§ **YOUR INSTRUCTIONS**
The material below is to be copied exactly from the line with "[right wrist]" up to and including the line with "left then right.", with nothing else kept and no pictures.
- Opening Delimiter -
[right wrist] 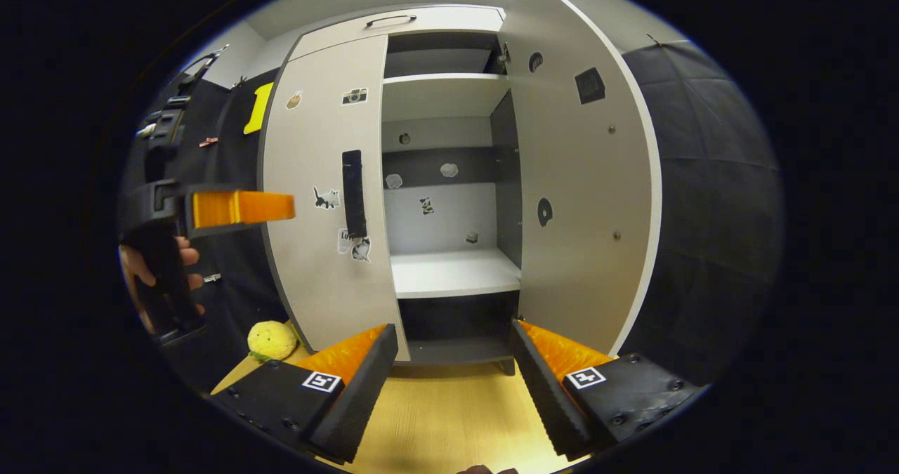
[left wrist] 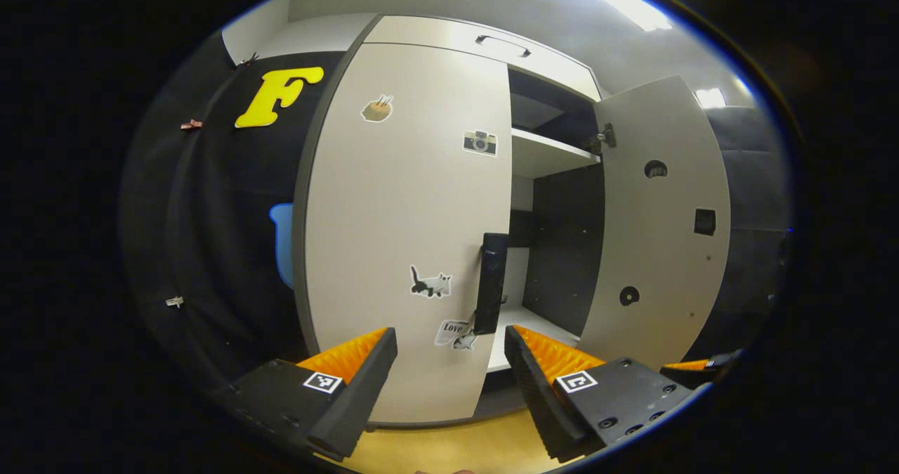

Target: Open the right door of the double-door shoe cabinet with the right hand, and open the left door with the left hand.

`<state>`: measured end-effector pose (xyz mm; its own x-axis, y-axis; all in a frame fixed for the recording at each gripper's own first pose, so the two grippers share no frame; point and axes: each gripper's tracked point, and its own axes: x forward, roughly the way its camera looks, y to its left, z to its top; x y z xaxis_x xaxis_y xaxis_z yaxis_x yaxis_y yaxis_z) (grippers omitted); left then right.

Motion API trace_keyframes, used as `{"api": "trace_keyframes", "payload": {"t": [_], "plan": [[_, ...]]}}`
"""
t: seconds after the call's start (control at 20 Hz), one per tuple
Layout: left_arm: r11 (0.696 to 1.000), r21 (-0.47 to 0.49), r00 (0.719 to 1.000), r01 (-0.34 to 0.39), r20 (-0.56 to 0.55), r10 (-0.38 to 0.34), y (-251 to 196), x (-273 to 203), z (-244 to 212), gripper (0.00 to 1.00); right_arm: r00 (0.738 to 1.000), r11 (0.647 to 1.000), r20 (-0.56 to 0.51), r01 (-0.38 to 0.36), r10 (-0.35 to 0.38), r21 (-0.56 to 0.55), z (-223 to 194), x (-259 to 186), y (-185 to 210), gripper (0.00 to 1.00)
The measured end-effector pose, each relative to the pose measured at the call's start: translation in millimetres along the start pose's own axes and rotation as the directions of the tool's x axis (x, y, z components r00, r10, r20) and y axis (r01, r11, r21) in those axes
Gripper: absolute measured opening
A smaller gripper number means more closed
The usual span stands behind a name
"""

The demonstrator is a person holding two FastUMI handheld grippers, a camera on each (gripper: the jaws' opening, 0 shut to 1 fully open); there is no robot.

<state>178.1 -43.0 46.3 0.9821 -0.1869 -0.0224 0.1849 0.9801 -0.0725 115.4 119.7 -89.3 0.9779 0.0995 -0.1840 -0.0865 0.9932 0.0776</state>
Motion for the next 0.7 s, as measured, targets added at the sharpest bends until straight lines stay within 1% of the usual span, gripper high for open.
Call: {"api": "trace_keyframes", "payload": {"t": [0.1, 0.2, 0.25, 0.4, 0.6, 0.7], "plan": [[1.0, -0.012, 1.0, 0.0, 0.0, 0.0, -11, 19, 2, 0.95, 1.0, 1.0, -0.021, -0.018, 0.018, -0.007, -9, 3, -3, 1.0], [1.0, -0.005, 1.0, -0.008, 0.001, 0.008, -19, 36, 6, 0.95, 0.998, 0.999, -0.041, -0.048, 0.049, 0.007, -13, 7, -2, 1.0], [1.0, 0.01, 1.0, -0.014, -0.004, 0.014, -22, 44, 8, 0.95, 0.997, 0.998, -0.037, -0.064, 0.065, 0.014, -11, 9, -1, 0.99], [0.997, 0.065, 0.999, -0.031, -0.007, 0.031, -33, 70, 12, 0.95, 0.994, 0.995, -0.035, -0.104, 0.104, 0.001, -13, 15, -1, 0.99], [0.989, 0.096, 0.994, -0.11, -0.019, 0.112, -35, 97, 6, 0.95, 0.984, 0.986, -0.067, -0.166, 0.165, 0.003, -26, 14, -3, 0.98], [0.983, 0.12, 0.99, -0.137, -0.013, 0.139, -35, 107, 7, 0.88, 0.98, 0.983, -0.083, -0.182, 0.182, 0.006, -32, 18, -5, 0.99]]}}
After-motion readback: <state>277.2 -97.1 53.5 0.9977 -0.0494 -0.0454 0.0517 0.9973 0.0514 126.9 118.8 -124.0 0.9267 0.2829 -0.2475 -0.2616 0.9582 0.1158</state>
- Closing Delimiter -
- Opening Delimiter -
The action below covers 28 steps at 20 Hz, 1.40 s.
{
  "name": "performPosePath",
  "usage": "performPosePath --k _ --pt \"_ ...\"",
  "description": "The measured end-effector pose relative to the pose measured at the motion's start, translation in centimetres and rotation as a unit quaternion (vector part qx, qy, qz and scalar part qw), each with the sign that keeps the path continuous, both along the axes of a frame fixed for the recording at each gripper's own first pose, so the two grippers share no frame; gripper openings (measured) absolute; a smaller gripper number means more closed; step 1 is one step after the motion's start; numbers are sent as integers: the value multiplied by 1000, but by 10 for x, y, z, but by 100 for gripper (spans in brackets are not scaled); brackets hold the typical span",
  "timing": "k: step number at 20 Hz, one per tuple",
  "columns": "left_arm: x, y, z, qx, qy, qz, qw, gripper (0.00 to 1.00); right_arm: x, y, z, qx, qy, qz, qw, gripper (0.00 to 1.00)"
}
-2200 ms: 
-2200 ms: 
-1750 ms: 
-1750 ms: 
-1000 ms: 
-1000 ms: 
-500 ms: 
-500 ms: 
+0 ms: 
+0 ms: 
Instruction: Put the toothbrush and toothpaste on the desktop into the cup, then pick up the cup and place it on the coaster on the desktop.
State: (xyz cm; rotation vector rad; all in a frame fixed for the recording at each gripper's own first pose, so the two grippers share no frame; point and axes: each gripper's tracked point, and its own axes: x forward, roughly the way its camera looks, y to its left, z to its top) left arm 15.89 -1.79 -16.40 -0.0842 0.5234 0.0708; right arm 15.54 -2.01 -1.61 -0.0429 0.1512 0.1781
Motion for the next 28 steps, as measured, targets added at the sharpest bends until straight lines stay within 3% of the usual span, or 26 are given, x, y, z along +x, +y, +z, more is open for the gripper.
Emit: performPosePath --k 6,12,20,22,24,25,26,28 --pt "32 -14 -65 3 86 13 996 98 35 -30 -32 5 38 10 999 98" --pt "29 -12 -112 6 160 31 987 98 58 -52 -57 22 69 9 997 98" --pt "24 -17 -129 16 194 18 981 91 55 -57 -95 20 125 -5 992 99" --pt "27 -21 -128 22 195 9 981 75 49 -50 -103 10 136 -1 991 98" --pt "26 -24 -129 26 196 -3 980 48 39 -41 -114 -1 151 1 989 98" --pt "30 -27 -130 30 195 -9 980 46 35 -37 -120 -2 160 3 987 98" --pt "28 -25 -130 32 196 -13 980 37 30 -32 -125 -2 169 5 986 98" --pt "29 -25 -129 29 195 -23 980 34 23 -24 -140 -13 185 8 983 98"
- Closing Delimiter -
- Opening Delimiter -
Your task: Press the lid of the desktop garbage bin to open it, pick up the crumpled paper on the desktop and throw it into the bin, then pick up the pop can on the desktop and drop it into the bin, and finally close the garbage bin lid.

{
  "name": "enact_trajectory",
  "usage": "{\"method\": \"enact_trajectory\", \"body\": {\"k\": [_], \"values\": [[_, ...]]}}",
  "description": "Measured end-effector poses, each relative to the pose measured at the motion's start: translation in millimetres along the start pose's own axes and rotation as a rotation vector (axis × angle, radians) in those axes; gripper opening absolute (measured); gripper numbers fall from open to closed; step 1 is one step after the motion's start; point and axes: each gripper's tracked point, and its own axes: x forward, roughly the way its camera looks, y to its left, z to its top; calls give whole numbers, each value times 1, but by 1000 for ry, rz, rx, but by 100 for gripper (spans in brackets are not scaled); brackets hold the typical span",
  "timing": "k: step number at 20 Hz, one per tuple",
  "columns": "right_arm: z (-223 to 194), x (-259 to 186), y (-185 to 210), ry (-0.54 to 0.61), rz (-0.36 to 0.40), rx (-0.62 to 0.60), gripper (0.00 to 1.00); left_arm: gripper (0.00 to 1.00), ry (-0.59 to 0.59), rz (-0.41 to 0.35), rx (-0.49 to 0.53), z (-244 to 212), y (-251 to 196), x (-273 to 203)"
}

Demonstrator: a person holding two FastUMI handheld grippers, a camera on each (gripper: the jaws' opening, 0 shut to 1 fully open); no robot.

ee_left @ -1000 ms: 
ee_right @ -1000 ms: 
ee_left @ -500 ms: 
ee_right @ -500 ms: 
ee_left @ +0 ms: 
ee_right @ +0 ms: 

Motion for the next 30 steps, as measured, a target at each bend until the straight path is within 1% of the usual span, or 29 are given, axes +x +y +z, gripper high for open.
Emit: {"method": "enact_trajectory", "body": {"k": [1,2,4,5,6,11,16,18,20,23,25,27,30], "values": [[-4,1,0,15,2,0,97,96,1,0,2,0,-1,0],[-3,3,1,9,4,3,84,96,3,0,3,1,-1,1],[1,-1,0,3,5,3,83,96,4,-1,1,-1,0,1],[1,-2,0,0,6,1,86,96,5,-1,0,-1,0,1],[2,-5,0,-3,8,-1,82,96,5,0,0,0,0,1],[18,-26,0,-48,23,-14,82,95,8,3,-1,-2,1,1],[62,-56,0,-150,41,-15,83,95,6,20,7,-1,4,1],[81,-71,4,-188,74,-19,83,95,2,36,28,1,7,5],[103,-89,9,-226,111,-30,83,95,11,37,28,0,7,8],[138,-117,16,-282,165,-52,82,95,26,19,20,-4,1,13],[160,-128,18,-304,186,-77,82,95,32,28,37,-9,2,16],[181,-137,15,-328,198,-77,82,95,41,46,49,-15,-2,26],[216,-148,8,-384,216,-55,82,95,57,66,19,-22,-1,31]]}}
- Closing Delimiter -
§ **TASK SOLUTION**
[right wrist] 
[left wrist] 

Target: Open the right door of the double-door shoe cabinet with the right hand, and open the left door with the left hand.

`<state>`: measured end-effector pose (xyz mm; its own x-axis, y-axis; all in a frame fixed for the recording at each gripper's own first pose, so the two grippers share no frame; point and axes: each gripper's tracked point, and its own axes: x forward, roughly the way its camera looks, y to its left, z to its top; x y z xaxis_x xaxis_y xaxis_z yaxis_x yaxis_y yaxis_z) (grippers omitted); left then right.

There is nothing further to add to the answer.